> **WHAT IS EXPECTED**
Copy out the listing exactly.

> **DATA FOR REVIEW**

○ ○ ○ ○ ○ ○ ○

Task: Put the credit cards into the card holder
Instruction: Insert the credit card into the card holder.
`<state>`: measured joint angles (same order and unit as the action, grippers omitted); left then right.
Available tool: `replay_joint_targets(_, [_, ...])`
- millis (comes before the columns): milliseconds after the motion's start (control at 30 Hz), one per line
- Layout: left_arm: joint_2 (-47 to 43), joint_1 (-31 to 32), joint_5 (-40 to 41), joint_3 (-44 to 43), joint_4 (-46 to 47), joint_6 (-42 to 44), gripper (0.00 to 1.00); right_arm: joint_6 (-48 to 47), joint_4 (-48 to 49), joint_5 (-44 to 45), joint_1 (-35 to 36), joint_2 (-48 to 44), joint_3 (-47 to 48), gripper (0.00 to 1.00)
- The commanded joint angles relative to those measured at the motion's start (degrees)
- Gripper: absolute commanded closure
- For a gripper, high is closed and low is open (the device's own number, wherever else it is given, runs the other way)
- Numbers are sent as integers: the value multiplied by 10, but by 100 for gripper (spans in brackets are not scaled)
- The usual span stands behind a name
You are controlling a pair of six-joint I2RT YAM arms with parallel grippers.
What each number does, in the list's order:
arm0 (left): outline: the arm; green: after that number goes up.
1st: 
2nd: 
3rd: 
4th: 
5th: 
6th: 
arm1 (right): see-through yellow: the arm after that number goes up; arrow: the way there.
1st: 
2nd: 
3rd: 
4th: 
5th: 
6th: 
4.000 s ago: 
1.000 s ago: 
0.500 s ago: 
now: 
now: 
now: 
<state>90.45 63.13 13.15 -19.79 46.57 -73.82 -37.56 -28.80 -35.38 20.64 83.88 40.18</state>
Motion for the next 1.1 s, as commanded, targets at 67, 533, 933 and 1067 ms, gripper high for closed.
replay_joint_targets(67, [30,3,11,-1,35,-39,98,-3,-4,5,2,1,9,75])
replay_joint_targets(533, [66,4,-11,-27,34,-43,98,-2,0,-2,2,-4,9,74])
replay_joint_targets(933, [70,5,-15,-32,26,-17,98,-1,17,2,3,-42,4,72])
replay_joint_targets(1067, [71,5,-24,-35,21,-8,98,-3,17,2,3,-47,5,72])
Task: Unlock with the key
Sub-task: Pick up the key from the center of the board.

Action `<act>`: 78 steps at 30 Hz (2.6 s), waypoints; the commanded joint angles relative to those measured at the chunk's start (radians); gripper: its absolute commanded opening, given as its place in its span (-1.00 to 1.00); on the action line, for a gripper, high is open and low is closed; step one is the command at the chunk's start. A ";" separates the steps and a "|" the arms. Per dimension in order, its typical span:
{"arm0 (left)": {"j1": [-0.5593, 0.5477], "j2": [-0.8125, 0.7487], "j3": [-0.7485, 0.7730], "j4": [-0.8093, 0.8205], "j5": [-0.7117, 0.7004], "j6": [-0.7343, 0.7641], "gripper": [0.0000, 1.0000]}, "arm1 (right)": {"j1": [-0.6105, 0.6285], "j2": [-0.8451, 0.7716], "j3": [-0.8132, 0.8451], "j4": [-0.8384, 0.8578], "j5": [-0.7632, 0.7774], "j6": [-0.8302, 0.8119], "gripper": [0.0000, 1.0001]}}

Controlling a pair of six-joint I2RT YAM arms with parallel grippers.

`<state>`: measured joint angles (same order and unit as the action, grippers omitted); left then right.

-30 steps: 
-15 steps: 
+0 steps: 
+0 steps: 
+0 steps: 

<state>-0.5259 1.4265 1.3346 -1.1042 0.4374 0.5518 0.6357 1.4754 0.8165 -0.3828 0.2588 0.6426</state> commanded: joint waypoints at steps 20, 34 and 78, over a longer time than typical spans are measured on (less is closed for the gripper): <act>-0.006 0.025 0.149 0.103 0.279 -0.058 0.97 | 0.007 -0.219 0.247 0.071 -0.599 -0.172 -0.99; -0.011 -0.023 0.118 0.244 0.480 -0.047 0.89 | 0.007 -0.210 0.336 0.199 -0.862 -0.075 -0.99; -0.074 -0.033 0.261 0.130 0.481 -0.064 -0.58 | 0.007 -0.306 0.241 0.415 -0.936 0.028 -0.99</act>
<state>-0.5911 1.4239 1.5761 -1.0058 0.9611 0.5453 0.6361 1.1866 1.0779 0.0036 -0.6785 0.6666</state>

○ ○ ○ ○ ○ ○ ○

> **REPLY**
Task: Put the credit cards into the card holder
Instruction: Insert the credit card into the card holder.
`<state>`: measured joint angles (same order and unit as the action, grippers omitted); left then right.
Available tool: `replay_joint_targets(_, [_, ...])`
- millis (comes before the columns): milliseconds after the motion's start (control at 30 Hz), one per line
- Layout: left_arm: joint_2 (-47 to 43), joint_1 (-31 to 32), joint_5 (-40 to 41), joint_3 (-44 to 43), joint_4 (-46 to 47), joint_6 (-42 to 44), gripper (0.00 to 1.00); right_arm: joint_6 (-48 to 47), joint_4 (-48 to 49), joint_5 (-44 to 45), joint_1 (-35 to 36), joint_2 (-48 to 44), joint_3 (-47 to 48), gripper (0.00 to 1.00)
- The commanded joint angles relative to those measured at the motion's start (degrees)
- Gripper: absolute commanded closure
- For a gripper, high is closed and low is open (the device's own number, wherever else it is given, runs the other way)
- Numbers are sent as integers: the value multiplied by 10, but by 100 for gripper (spans in brackets are not scaled)
- The usual span stands behind a name
You are controlling a pair of six-joint I2RT YAM arms with parallel grippers.
What each number does, in the list's order:
arm0 (left): outline: the arm; green: after that number goes up.
1st: 
2nd: 
3rd: 
4th: 
5th: 
6th: 
arm1 (right): see-through yellow: the arm after that number goes up; arrow: the way there.
1st: 
2nd: 
3rd: 
4th: 
5th: 
6th: 
4.000 s ago: 
1.000 s ago: 
0.500 s ago: 
now: 
now: 
now: 
<state>90.45 63.13 13.15 -19.79 46.57 -73.82 -37.56 -28.80 -35.38 20.64 83.88 40.18</state>
Motion for the next 1.1 s, as commanded, targets at 67, 533, 933 and 1067 ms, gripper high for closed.
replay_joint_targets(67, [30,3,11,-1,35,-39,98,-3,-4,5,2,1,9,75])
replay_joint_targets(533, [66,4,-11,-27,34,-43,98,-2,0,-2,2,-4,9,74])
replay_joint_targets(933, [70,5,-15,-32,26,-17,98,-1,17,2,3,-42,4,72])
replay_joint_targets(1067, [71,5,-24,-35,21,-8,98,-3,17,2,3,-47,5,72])
Task: Unlock with the key
Sub-task: Pick up the key from the center of the board.

Action `<act>`: 78 steps at 30 Hz (2.6 s), waypoints; the commanded joint angles relative to those measured at the chunk's start (radians); gripper: its absolute commanded opening, given as its place in its span (-1.00 to 1.00); on the action line, for a gripper, high is open and low is closed; step one is the command at the chunk's start. A ";" separates the steps and a "|" the arms. Per dimension in order, its typical span:
{"arm0 (left)": {"j1": [-0.5593, 0.5477], "j2": [-0.8125, 0.7487], "j3": [-0.7485, 0.7730], "j4": [-0.8093, 0.8205], "j5": [-0.7117, 0.7004], "j6": [-0.7343, 0.7641], "gripper": [0.0000, 1.0000]}, "arm1 (right)": {"j1": [-0.6105, 0.6285], "j2": [-0.8451, 0.7716], "j3": [-0.8132, 0.8451], "j4": [-0.8384, 0.8578], "j5": [-0.7632, 0.7774], "j6": [-0.8302, 0.8119], "gripper": [0.0000, 1.0001]}}

Controlling a pair of six-joint I2RT YAM arms with parallel grippers.

`<state>`: measured joint angles (same order and unit as the action, grippers omitted); left then right.

-30 steps: 
-15 steps: 
+0 steps: 
+0 steps: 
+0 steps: 

<state>-0.5259 1.4265 1.3346 -1.1042 0.4374 0.5518 0.6357 1.4754 0.8165 -0.3828 0.2588 0.6426</state> commanded: joint waypoints at steps 20, 34 and 78, over a longer time than typical spans are measured on (less is closed for the gripper): <act>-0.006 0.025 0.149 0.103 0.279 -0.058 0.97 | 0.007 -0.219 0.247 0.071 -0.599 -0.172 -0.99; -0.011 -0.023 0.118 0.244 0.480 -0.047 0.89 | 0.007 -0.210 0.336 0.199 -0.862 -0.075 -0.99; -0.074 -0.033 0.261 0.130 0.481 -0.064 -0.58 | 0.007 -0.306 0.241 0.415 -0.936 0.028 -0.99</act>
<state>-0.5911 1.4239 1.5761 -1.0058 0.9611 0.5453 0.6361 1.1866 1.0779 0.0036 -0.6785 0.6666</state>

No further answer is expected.